## Task requirements
Below are the records; locate each line with the word "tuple" and copy it.

## Data records
☆ ☆ ☆ ☆ ☆
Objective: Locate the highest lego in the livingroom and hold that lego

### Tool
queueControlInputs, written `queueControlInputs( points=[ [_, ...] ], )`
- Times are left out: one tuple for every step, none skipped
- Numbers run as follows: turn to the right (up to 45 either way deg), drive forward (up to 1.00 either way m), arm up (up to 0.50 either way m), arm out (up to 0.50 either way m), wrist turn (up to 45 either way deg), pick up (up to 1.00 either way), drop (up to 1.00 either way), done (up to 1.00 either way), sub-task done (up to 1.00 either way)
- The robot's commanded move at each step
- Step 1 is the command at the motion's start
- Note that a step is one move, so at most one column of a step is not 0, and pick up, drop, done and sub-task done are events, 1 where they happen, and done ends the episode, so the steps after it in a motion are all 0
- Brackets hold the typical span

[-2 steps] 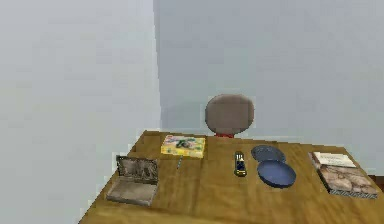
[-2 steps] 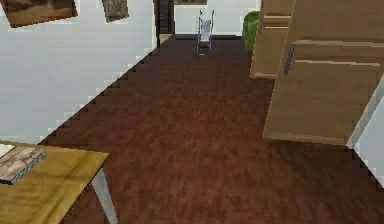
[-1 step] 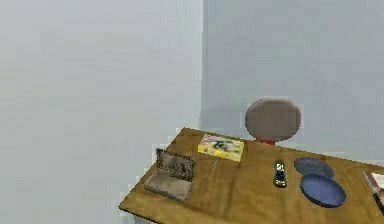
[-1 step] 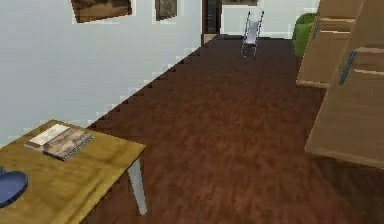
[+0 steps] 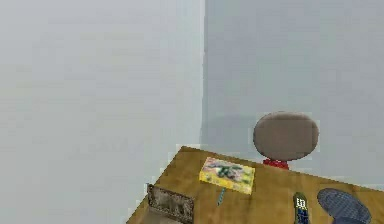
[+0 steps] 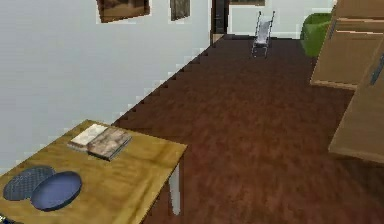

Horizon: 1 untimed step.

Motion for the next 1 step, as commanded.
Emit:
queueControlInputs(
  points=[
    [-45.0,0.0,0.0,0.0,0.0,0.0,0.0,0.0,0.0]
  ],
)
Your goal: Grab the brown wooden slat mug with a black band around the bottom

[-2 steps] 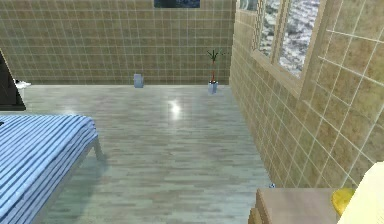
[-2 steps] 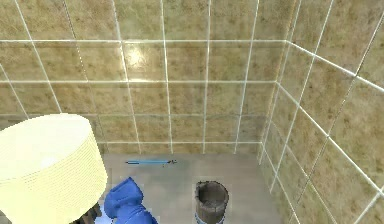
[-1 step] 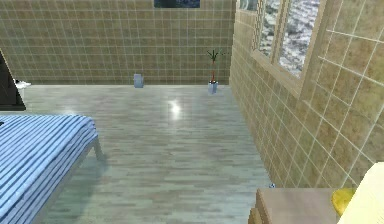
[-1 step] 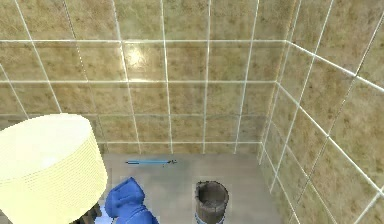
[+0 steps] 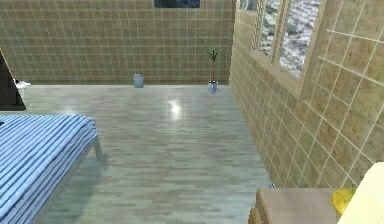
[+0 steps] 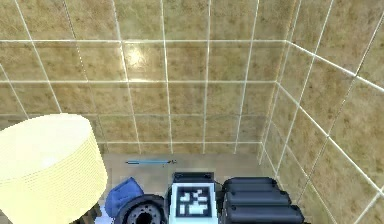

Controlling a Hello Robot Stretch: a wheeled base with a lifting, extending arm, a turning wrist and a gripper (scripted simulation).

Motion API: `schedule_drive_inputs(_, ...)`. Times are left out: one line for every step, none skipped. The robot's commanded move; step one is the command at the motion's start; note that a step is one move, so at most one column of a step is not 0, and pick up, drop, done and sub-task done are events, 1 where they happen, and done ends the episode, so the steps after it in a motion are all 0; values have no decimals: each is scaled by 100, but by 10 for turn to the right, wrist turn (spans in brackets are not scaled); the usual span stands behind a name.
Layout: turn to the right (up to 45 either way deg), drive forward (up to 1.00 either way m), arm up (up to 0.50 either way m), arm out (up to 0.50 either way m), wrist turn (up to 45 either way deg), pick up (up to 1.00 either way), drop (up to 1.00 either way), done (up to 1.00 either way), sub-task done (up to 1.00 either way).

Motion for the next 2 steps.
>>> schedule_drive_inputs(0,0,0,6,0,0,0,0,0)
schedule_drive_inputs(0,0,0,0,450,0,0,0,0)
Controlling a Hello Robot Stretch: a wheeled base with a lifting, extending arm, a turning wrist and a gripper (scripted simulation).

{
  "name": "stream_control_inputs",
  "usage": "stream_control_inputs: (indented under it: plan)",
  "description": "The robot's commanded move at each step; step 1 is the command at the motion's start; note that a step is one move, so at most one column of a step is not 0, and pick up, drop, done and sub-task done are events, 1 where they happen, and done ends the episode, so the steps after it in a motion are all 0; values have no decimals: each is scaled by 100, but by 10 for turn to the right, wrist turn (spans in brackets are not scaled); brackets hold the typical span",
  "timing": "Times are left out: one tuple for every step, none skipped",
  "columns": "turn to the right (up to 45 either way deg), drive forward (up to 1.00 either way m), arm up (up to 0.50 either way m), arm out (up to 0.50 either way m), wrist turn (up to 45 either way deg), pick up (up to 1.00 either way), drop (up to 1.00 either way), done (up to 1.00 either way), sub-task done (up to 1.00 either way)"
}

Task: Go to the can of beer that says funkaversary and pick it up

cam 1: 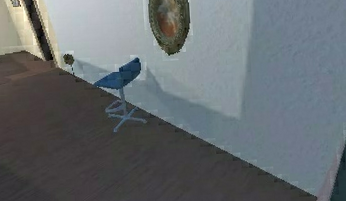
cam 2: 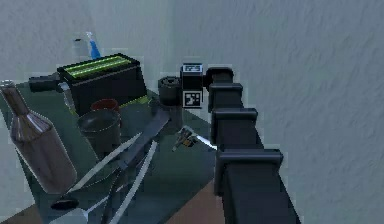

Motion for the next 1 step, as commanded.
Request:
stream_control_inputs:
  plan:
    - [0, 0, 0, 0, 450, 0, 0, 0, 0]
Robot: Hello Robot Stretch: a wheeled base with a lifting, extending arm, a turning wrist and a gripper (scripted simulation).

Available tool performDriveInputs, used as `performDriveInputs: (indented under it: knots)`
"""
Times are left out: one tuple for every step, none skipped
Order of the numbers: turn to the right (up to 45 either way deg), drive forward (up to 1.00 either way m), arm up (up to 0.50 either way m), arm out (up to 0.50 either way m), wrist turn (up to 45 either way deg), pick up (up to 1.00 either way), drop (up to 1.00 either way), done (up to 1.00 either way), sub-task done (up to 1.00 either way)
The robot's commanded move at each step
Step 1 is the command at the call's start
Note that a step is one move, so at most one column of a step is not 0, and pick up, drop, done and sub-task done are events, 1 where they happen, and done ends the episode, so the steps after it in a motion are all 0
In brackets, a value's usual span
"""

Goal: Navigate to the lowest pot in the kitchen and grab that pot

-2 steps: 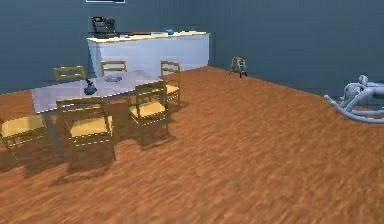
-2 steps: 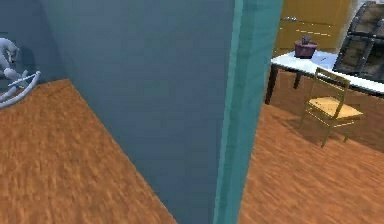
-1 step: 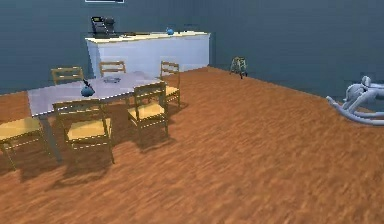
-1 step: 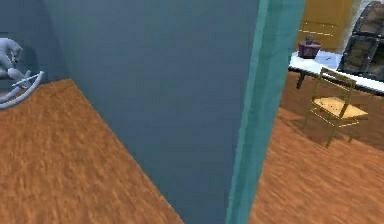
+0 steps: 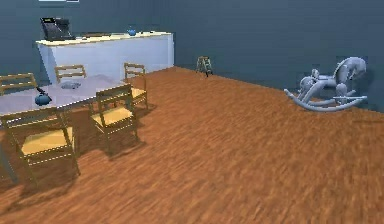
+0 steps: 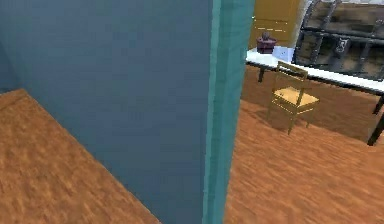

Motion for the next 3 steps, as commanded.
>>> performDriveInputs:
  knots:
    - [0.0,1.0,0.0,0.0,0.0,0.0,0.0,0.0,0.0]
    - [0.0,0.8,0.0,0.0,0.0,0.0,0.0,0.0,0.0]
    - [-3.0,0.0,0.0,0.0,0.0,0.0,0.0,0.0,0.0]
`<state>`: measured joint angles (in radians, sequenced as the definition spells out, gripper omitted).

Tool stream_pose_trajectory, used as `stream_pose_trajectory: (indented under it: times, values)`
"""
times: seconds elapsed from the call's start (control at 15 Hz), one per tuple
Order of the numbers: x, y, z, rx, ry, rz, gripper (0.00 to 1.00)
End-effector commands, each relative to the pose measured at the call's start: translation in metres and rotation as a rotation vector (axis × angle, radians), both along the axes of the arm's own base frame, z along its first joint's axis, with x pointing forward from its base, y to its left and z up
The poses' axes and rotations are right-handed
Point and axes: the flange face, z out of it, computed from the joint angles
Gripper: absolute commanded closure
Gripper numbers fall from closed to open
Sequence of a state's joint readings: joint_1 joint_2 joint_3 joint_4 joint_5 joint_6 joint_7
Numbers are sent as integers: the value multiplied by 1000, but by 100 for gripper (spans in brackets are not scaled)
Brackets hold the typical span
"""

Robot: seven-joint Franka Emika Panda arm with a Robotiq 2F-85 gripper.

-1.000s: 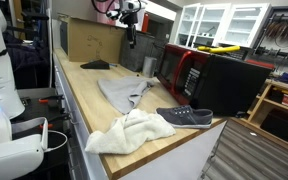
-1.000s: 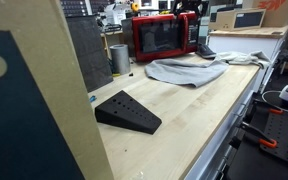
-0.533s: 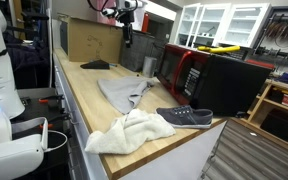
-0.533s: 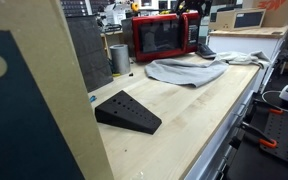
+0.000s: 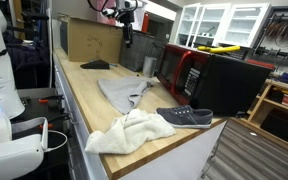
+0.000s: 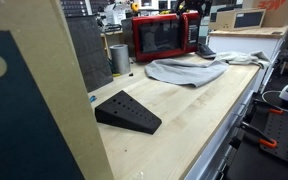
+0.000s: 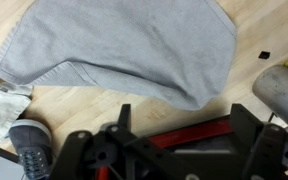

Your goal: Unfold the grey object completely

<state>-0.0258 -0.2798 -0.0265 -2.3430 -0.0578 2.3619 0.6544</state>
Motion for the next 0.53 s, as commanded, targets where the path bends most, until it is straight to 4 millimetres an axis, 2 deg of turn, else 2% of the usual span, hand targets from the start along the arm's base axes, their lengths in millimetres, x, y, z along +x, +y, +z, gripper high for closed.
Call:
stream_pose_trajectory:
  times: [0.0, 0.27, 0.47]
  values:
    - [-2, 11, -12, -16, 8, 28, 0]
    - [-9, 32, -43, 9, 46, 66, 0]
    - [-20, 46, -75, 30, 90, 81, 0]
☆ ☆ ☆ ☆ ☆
## Output of the exercise
- Times are left out: one tuple for every step, none skipped
  "timing": "Times are left out: one tuple for every step, none skipped",
Times are left out: one tuple for every step, none skipped
times: seconds elapsed from the call's start (control at 15 Hz), one per tuple

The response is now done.